The “long overdue” apology of Oscars to Sacheen Littlefeather has finally been given.
Finally, in 2022, nearly 50 years after the 1973 Oscars, the Academy of Motion Picture Arts and Sciences formally apologized to her for the mistreatment she had suffered over the infamous moment.
In 1973, Littlefeather, 26 at the time, was sent on behalf of Marlon Brando who won an Oscar for his acting performance in The Godfather as Vito Corleone. She went on stage not to receive the award, but to refuse and call out the mistreatment and the stereotypes of Native Americans in popular entertainment. Not only that, but the Native American actress also drew attention to the 1973 Wounded Knee standoff between indigenous people and the US Marshals Service. All these were squeezed into a mere span of 60-seconds as the producers had threatened to have her arrested if she exceeded that timeframe.
During her 1 minute-long historic plea, she received racist remarks and was interrupted by the audience with “tomahawk” gestures with boos in between. American actor John Wayne even had to be restrained by security from physically attacking her on stage.
After the incident, the federal government also threatened to shut down productions and shows that would feature the actress.
50 years later, the Academy has acknowledged its mistreatment of her. On June 18 of this year, The former president, David Rubin, penned a letter apologizing for what happened at the 45th Academy Awards. He also invited the actress to be a featured guest in a special event on September 17, to be held at the new Academy Museum of Motion Pictures in Los Angeles.
The letter reads:
Dear Sacheen Littlefeather,
I write to you today a letter that has been a long time coming on behalf of the Academy of Motion Picture Arts and Sciences, with humble acknowledgment of your experience at the 45th Academy Awards.
As you stood on the Oscars stage in 1973 to not accept the Oscar on behalf of Marlon Brando, in recognition of the misrepresentation and mistreatment of Native American people by the film industry, you made a powerful statement that continues to remind us of the necessity of respect and the importance of human dignity.
The abuse you endured because of this statement was unwarranted and unjustified. The emotional burden you have lived through and the cost to your own career in our industry are irreparable. For too long the courage you showed has been unacknowledged. For this, we offer both our deepest apologies and our sincere admiration.

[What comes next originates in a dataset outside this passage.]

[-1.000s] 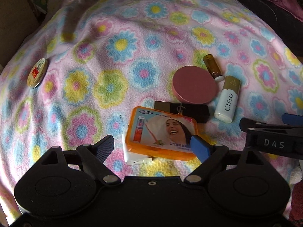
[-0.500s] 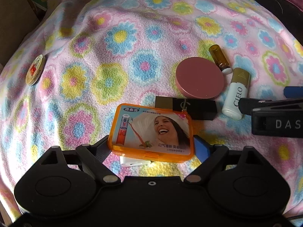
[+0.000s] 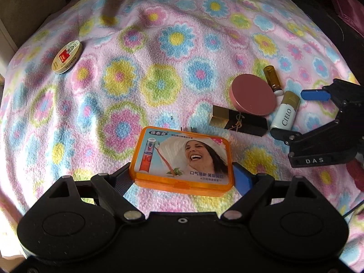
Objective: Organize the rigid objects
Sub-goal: 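Grasp the orange box with the left tool while the right tool grips the CIELO tube, then carry the orange box and CIELO tube over the basket and lower the box in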
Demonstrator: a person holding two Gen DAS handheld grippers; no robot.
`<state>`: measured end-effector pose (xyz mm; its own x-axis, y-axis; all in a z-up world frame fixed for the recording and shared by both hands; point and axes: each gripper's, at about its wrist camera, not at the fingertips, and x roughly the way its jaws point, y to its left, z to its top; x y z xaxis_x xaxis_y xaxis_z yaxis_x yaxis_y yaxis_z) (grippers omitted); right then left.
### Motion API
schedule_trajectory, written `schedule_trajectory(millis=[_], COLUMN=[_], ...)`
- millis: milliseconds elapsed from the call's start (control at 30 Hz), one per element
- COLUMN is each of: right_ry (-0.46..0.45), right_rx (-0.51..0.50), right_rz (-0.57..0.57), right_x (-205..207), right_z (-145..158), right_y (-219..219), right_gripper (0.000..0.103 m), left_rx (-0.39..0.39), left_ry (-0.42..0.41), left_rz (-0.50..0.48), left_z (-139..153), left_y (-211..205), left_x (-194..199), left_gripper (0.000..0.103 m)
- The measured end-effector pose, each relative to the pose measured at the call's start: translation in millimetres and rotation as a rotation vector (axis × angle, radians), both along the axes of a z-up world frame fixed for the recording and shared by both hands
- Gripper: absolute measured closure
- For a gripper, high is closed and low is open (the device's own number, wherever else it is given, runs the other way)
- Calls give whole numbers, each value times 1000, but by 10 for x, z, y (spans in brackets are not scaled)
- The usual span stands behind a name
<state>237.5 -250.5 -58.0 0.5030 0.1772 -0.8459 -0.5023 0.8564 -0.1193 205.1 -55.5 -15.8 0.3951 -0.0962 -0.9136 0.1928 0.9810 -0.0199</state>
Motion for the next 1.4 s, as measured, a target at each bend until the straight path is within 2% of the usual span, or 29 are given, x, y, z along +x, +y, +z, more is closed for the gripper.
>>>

We cannot realize the Academy’s mission to “inspire imagination and connect the world through cinema” without a commitment to facilitating the broadest representation and inclusion reflective of our diverse global population.
Today, nearly 50 years later, and with the guidance of the Academy’s Indigenous Alliance, we are firm in our commitment to ensuring indigenous voices—the original storytellers—are visible, respected contributors to the global film community. We are dedicated to fostering a more inclusive, respectful industry that leverages a balance of art and activism to be a driving force for progress.
We hope you receive this letter in the spirit of reconciliation and as recognition of your essential role in our journey as an organization. You are forever respectfully engrained in our history.
With warmest regards,
President, Academy of Motion Picture Arts and Sciences
“Regarding the Academy’s apology to me, we Indians are very patient people — it’s only been 50 years!” Littlefeather said in a statement.
For Sacheen Littlefeather, the Academy embracing some changes is a dream come true. “It is profoundly heartening to see how much has changed since I did not accept the Academy Award 50 years ago. I am so proud of each and every person who will appear on stage,” she said.